EXERCISE AIM: Set down the entries that follow exactly as written, leaving out any images.

[Data excerpts]
********

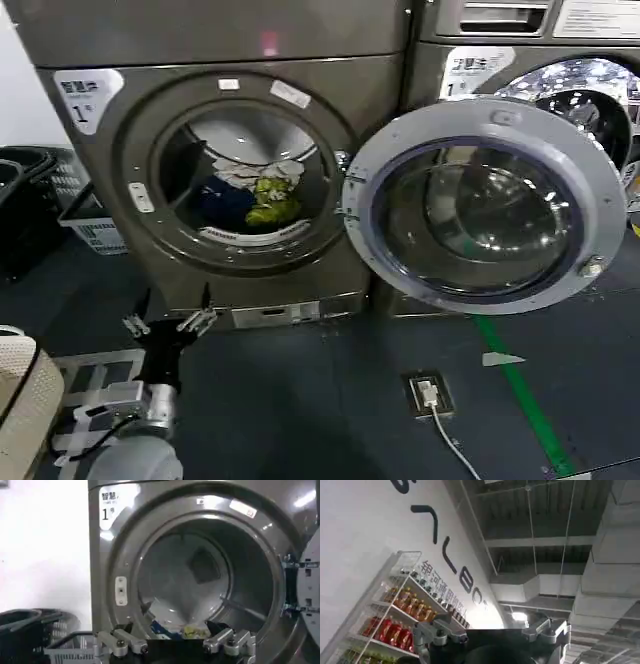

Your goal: Grasp the clothes from the dryer.

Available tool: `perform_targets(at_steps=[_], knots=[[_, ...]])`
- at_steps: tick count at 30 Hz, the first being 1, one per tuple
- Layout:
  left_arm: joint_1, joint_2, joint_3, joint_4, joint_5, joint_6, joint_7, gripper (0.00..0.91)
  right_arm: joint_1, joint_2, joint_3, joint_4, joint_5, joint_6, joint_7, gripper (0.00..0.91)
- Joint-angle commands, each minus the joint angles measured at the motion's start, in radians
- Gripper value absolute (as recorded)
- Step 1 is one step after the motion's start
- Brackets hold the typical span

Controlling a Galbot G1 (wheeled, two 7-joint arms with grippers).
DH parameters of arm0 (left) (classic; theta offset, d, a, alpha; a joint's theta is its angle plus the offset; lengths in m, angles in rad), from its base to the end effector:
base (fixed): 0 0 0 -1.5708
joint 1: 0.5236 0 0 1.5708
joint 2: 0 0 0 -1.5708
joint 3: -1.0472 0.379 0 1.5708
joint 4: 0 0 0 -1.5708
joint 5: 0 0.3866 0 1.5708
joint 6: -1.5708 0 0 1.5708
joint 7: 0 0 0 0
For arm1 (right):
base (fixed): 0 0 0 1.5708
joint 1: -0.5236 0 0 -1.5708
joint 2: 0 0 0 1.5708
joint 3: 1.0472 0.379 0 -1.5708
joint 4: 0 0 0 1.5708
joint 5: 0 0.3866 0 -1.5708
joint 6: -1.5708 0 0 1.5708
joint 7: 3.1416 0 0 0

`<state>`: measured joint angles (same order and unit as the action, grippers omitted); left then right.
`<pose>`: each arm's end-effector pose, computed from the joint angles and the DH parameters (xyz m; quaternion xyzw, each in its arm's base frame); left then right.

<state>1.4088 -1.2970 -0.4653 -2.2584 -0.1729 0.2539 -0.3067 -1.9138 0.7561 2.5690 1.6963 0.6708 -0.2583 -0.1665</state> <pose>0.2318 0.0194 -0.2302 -0.0498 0.9980 0.0283 0.0271 -0.0972 -0.4746 0.1474 0.4857 0.7987 -0.2864 0.2101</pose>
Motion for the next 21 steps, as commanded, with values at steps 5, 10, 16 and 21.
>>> perform_targets(at_steps=[5, 10, 16, 21], knots=[[-0.006, -0.002, -0.011, 0.003, -0.003, 0.000, 0.000, 0.907, 0.004, 0.001, -0.001, -0.002, 0.002, 0.004, -0.005, 0.907], [-0.010, -0.002, -0.007, 0.007, -0.005, 0.002, 0.001, 0.907, 0.013, 0.004, -0.010, 0.002, 0.002, 0.003, -0.010, 0.907], [-0.016, -0.003, -0.023, 0.012, -0.013, 0.003, 0.001, 0.907, 0.013, 0.000, -0.016, -0.011, 0.009, 0.055, -0.016, 0.907], [-0.015, -0.003, -0.028, 0.009, -0.015, 0.004, 0.002, 0.907, 0.018, 0.005, -0.019, -0.005, 0.010, 0.050, -0.027, 0.907]])
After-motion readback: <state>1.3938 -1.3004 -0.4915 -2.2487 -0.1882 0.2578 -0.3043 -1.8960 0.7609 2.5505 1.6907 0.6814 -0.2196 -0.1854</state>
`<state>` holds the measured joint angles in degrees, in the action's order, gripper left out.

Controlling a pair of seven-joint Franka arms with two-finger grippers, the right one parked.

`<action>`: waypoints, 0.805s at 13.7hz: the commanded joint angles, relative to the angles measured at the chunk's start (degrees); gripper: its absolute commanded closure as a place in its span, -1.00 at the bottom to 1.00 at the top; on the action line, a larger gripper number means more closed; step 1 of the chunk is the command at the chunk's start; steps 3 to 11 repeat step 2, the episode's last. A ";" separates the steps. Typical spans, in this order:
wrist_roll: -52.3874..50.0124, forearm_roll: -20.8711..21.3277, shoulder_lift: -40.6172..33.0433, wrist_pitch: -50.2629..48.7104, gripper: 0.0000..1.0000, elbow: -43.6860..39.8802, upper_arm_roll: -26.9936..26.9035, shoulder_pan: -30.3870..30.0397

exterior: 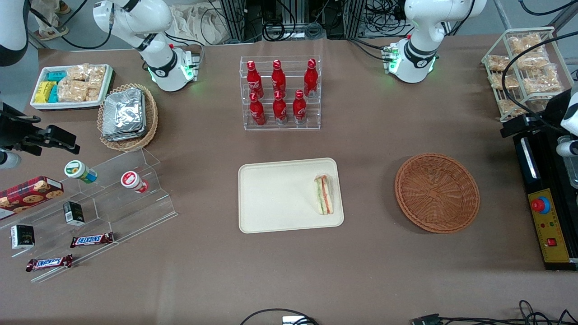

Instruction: Place sandwich from basket to tray

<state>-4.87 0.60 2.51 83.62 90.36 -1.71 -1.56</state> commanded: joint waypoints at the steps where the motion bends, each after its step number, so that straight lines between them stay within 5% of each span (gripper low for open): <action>1: -0.05 -0.16 -1.54 0.67 -1.00 1.39 -0.39 0.42; 11: -0.05 -0.25 -1.46 0.75 -1.00 1.39 -0.39 0.42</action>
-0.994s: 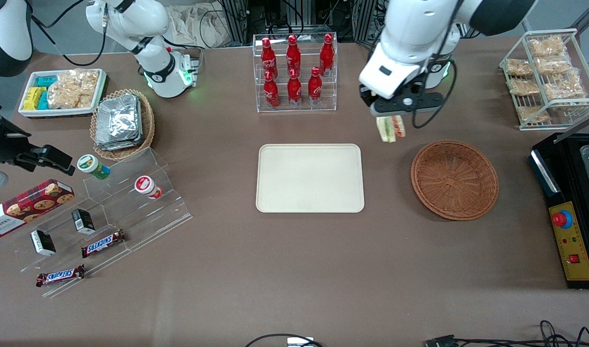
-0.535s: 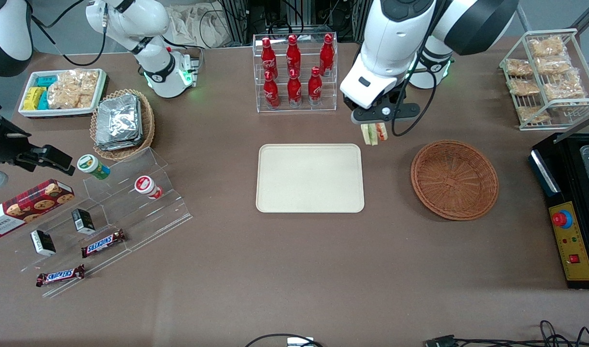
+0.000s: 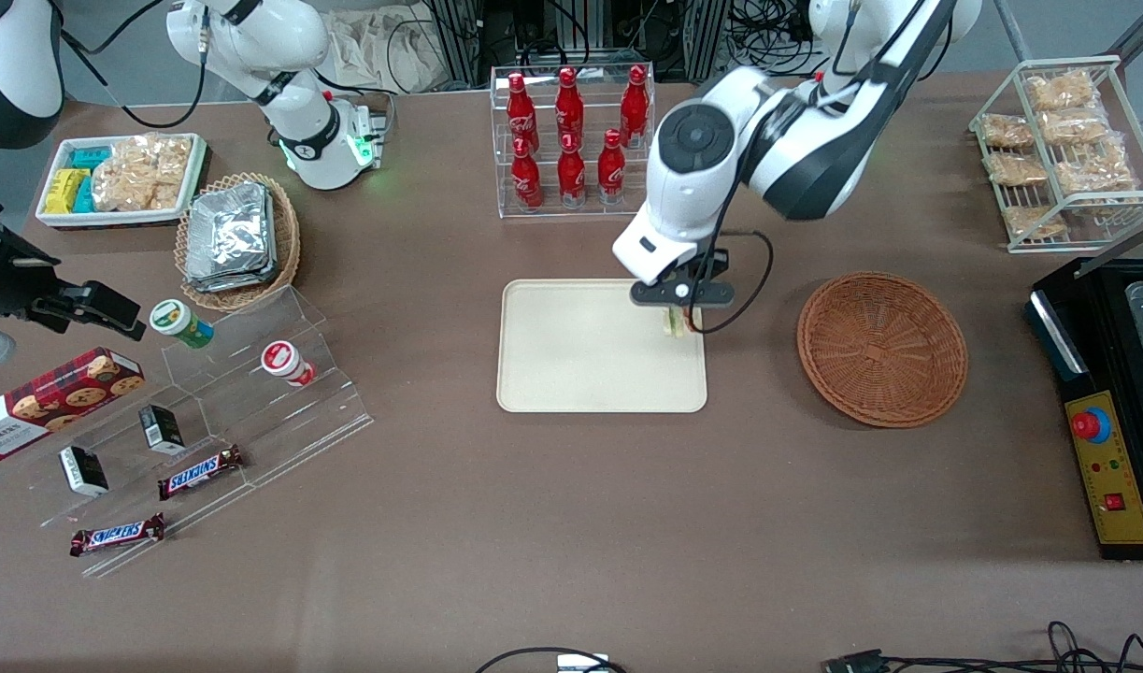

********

WRITTEN SOLUTION:
Your goal: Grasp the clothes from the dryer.

Available tool: `perform_targets(at_steps=[_], knots=[[_, ...]])`
- at_steps: tick count at 30 Hz, the first being 1, one per tuple
- Layout:
  left_arm: joint_1, joint_2, joint_3, joint_4, joint_5, joint_6, joint_7, gripper (0.00..0.91)
  right_arm: joint_1, joint_2, joint_3, joint_4, joint_5, joint_6, joint_7, gripper (0.00..0.91)
- Joint-angle commands, each minus the joint angles measured at the motion's start, in radians
- Gripper value absolute (as recorded)
- Step 1 is one step after the motion's start
- Brackets hold the typical span

Controlling a Galbot G1 (wheeled, two 7-joint arms with grippers).
DH parameters of arm0 (left) (classic; theta offset, d, a, alpha; a joint's theta is its angle plus the offset; lengths in m, angles in rad), from its base to the end effector:
base (fixed): 0 0 0 -1.5708
joint 1: 0.5236 0 0 1.5708
joint 2: 0 0 0 -1.5708
joint 3: -1.0472 0.379 0 1.5708
joint 4: 0 0 0 -1.5708
joint 5: 0 0.3866 0 1.5708
joint 6: -1.5708 0 0 1.5708
joint 7: 0 0 0 0
For arm1 (right):
base (fixed): 0 0 0 1.5708
joint 1: -0.5236 0 0 -1.5708
joint 2: 0 0 0 1.5708
joint 3: 1.0472 0.379 0 -1.5708
joint 4: 0 0 0 1.5708
joint 5: 0 0.3866 0 -1.5708
joint 6: -1.5708 0 0 1.5708
joint 7: 3.1416 0 0 0

`<state>`: measured joint angles (same order and unit as the action, grippers omitted); left then right.
`<pose>`: each arm's end-effector pose, computed from the joint angles and the DH parameters (xyz m; quaternion xyzw, each in its arm's base frame); left then right.

<state>1.4088 -1.2970 -0.4653 -2.2584 -0.1729 0.2539 -0.3067 -1.9138 0.7561 2.5690 1.6963 0.6708 -0.2583 -0.1665</state> <pose>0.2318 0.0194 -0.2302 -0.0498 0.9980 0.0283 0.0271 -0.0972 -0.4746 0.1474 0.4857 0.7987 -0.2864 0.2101</pose>
Motion for the next 21 steps, as commanded, with values at steps 5, 10, 16 and 21.
>>> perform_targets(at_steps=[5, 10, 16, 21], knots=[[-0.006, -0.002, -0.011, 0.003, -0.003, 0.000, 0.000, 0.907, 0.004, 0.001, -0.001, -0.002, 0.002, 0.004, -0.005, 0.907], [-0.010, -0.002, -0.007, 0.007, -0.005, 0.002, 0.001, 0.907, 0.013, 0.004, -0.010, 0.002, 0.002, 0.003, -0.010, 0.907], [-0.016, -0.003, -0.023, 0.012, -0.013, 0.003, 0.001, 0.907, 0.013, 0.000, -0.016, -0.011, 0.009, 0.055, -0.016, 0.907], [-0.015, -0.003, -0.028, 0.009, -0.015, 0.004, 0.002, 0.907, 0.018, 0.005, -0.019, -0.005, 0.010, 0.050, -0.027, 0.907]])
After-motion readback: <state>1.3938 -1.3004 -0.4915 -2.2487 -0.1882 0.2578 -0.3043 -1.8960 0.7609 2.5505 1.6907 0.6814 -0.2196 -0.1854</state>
`<state>` holds the measured joint angles in degrees, in the action's order, gripper left out.

Controlling a pair of seven-joint Franka arms with two-finger grippers, the right one parked.

`<action>`: waypoints, 0.805s at 13.7hz: the commanded joint angles, relative to the angles measured at the chunk's start (degrees); gripper: its absolute commanded closure as a place in its span, -1.00 at the bottom to 1.00 at the top; on the action line, a larger gripper number means more closed; step 1 of the chunk is the command at the chunk's start; steps 3 to 11 repeat step 2, the episode's last. A ";" separates the steps. Typical spans, in this order:
wrist_roll: -52.3874..50.0124, forearm_roll: -20.8711..21.3277, shoulder_lift: -40.6172..33.0433, wrist_pitch: -50.2629..48.7104, gripper: 0.0000..1.0000, elbow: -43.6860..39.8802, upper_arm_roll: -26.9936..26.9035, shoulder_pan: -30.3870..30.0397

exterior: 

Instruction: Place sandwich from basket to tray

<state>-4.87 0.60 2.51 83.62 90.36 -1.71 -1.56</state> commanded: joint waypoints at the steps where the motion bends, each after its step number, so that straight lines between them stay within 5% of each span (gripper low for open): <action>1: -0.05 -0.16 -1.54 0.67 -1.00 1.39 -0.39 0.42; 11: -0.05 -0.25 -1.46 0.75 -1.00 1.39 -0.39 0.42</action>
-0.994s: 
-0.535s: 
+0.000s: 

The output shown is complete.